In spirit, the Dean plan is similar to George Bush's defiant statement this week that: "Retreat in the face of terror would only invite further and bolder attacks. There will be no retreat." If we don't—at the very least—maintain current levels of spending and troop deployment, then the terrorists will have won.

Bush and Dean both may well be right. But it's interesting to note that both sides of the American political divide believe that confronting Islamacist terror requires essentially the same solution: more overseas commitment.

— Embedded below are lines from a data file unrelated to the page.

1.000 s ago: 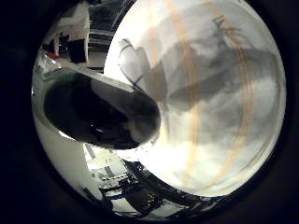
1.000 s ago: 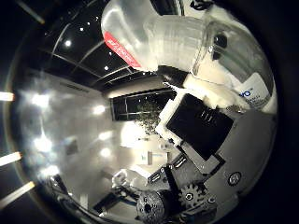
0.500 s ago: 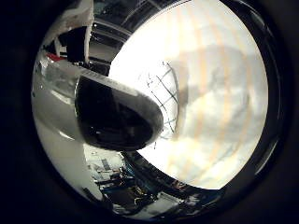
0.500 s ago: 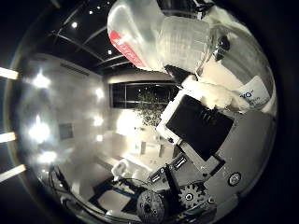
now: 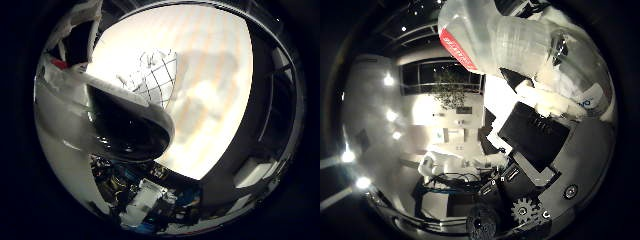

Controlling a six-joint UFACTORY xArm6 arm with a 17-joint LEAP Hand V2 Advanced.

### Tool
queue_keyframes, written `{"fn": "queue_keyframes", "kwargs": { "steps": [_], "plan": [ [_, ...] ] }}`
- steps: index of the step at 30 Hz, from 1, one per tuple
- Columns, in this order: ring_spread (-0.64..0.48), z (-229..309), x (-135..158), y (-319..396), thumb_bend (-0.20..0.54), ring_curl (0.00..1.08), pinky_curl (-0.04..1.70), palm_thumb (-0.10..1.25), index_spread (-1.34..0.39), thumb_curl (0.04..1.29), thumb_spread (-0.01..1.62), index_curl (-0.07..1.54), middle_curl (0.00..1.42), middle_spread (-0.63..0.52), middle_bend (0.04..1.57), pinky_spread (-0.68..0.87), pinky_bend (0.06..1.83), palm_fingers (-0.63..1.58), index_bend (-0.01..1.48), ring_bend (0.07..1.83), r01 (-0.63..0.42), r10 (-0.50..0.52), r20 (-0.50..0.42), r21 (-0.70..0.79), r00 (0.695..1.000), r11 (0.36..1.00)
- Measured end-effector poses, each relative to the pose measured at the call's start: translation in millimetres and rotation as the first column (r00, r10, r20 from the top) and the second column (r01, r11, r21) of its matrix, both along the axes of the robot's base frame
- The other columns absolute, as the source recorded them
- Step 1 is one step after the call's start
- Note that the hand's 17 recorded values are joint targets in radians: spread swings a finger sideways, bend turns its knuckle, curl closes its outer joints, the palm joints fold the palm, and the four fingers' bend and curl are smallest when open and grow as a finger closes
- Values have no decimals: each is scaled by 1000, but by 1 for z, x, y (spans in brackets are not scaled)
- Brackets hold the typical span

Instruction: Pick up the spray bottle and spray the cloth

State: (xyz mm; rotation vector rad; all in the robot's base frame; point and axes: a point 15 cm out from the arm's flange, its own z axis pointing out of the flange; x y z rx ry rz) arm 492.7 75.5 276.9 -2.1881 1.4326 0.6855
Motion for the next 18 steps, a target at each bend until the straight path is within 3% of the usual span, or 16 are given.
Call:
{"fn": "queue_keyframes", "kwargs": {
  "steps": [8, 18],
  "plan": [
    [-155, 2, -4, 36, -15, 589, 1356, 1079, -173, 865, 820, 709, 597, -70, 1369, -174, 1004, 1193, 1177, 1474, -45, 51, 23, -217, 998, 975],
    [-156, -4, -14, 80, -15, 590, 1374, 1077, -173, 873, 822, 709, 594, -70, 1368, -181, 992, 1197, 1180, 1471, -66, 96, 41, -465, 994, 883]
  ]
}}
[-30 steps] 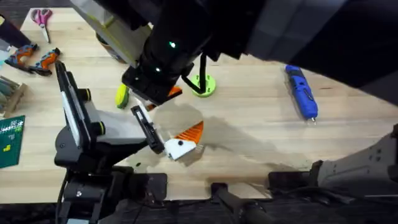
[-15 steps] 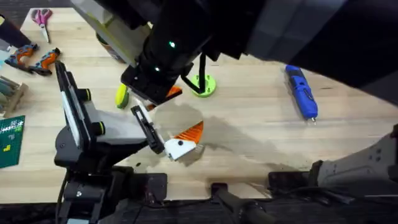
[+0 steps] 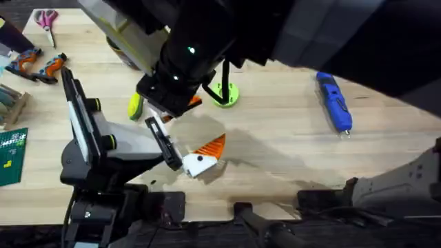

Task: Pick up the gripper from the table and insert it into the empty holder that is missing its gripper. Then pick up a screw, insert it into the mounting hole, and use the screwdriver to tighten it. Finally, clean up the table by picking up the vegetable and placing it into the bucket.

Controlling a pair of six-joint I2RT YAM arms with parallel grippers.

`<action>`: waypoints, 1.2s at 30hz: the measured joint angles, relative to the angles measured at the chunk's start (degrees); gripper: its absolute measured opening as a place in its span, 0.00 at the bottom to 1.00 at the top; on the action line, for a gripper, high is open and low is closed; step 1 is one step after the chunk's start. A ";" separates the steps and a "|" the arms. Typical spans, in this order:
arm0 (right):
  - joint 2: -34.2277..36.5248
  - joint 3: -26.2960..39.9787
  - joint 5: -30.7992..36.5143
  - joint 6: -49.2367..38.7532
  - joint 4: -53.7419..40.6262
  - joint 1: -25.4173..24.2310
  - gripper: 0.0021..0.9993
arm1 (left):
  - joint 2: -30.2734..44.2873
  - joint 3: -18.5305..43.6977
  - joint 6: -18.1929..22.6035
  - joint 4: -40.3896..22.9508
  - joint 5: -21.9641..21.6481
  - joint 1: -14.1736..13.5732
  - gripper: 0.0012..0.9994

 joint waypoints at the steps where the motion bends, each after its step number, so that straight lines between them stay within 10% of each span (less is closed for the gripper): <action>1: 0.00 0.00 0.00 0.00 0.00 0.00 0.00 | 0.00 0.00 0.02 -0.01 0.00 0.00 0.99; 19: 1.70 0.02 -0.05 0.10 -0.68 0.00 0.03 | 0.00 0.00 -0.17 -0.01 0.00 0.00 0.99; 31: 1.68 0.26 2.15 0.46 -0.90 -0.88 0.76 | 0.00 0.00 -0.24 -0.01 -0.15 0.02 0.99; 36: 1.68 0.43 2.57 0.38 -1.34 -1.07 0.84 | 0.00 0.00 -0.67 -0.01 -0.47 0.06 0.87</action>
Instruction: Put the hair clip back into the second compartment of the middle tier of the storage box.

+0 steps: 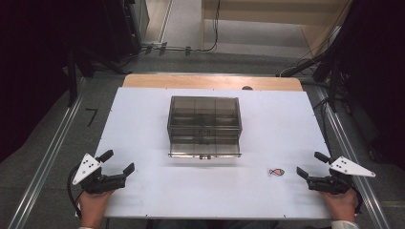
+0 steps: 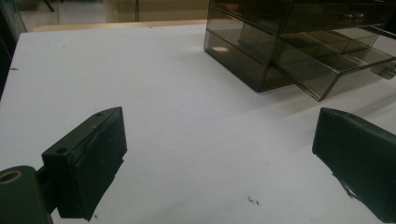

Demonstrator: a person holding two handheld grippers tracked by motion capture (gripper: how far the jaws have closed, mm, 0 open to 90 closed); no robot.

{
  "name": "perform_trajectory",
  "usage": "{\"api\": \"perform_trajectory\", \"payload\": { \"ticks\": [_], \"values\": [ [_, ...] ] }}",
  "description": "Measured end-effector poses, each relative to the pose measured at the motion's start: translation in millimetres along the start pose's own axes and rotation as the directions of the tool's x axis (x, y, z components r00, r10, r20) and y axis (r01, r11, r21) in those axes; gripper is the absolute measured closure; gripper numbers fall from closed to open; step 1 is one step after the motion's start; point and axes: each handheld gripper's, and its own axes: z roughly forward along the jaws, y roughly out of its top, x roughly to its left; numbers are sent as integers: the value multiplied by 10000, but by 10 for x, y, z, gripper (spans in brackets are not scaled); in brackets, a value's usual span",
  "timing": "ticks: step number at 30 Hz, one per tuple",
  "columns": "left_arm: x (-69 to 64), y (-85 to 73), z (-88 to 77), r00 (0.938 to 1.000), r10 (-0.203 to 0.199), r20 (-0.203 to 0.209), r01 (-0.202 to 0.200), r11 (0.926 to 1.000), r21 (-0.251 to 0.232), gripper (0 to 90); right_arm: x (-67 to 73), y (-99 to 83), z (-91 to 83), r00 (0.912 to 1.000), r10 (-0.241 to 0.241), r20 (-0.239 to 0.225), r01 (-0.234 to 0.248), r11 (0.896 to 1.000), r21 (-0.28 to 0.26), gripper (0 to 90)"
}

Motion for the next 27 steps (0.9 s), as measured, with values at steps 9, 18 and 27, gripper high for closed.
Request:
{"api": "perform_trajectory", "payload": {
  "ticks": [9, 18, 27],
  "values": [
    [1, 0, 1, 10000, -16, -9, 16, 10000, -8, 33, 2, 0, 3, 10000, -32, -15, 32, 10000, 0, 43],
    [2, 1, 0, 10000, -19, -20, 19, 10000, 14, 33, 12, 1, 4, 9999, -159, -40, 159, 9999, 16, 47],
    [4, 2, 2, 10000, -41, -29, 42, 10000, 19, 32, 26, 4, 4, 9995, -310, -15, 310, 9995, -13, 53]
  ]
}}
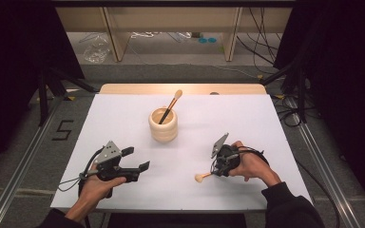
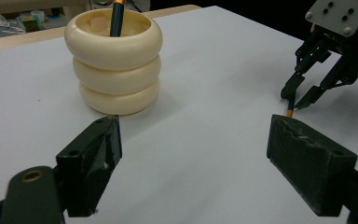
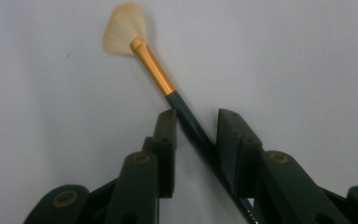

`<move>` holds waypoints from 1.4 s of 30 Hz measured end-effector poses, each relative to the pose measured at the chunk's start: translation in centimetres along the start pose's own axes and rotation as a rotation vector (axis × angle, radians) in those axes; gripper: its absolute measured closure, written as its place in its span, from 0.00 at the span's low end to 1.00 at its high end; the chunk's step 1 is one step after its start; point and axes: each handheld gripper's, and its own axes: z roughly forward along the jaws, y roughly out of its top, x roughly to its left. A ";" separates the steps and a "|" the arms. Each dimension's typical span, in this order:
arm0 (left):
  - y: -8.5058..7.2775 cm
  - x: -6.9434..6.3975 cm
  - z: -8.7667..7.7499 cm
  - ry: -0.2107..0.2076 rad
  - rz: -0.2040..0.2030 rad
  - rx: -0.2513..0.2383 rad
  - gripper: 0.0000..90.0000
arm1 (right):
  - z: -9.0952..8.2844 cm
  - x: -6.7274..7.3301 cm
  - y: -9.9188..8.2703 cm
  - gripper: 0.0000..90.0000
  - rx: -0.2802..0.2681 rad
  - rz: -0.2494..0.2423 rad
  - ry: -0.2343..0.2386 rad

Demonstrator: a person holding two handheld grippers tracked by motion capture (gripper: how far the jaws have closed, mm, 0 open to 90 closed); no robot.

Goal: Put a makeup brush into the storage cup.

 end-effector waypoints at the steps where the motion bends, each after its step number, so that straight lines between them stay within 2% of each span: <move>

In part, this reflects the logic of exercising America's historic power. Every president, regardless of what he said before taking the oath, ends up fighting wars, rebuilding faraway lands, and assuming an outsized role in solving the world's problems, great or trivial. Clinton campaigned on the economy, and ended up micro-managing every "peace process" he could get near. Bush famously scoffed at "nation-building," and said his administration would have a "humble" foreign policy. The reality of inheriting existing commitments, and the temptation of using the country's unprecedented might to do good, almost always trump any vaguely isolationist impulse.

For non-isolationists like me, this can be a good thing—I still think the world is a better, safer and more just place after the wars in Afghanistan and Yugoslavia, for example (while remaining cowardly agnostic about Iraq). But to ignore the momentum that such interventions create, and the danger that that momentum may cause, would be folly.

Right now, as Bush's poll numbers drop and American servicemen get killed almost daily, a loose consensus is emerging that we need to flood the zone with tens of thousands of more troops, all over the world. The New Republic complains about "the blatant foot-dragging over the commitment of American troops to Liberia," and sneers that the Republican Party's "rank and file are extremely uncomfortable with the idea of America as an occupying power." Newsweek's Fareed Zakaria wants a massive budget and troop increase in Iraq, and for Bush to "make a speech explaining to the American people why it is crucial that we succeed in Iraq, what the stakes are and why the costs are justified. He should make clear in no uncertain terms that the United States will stay committed to this course for as long as the Iraqi people wish its help and assistance."

Zakaria, like Dean and many left-of-center nation-builders, want the costs and burdens (and business opportunities) to be shared by the currently alienated international community. But the neo-conservatives closer to Bush's cabinet have an even more massive undertaking in mind: Do much more, and do it alone.

"[T]his is the time to bite the bullet and pay the price," the Weekly Standard's William Kristol and Robert Kagan warned recently. "Next spring, if disaster looms, it will be harder. And it may be too late. The same goes for the financial resources the administration has sought for Iraqi reconstruction. It is simply unconscionable that debilitating power shortages persist in Iraq, turning Iraqi public opinion against the United States. This is one of those problems that can be solved with enough money."

When Republicans start sounding like teachers unions (all we need is lots more money!) it might be time to take a step back. Kristol's vision, as far as I can grasp it, seems to involve the open-ended, ever-more-expensive placement of American necks in harm's way. Already, as Zakaria points out, "the United States is currently providing 95 percent of total aid to Iraq and 90 percent of the troops, and suffering 90 percent of the casualties."

This expanding effort, if we can afford it, may confront and defeat terrorists at their source, and therefore save American lives at home. But it also may kill off hundreds or even thousands more of our troops, while helping anti-American terrorist groups recruit more members. You don't have to be an isolationist, or an apologist for evil men, to be worried.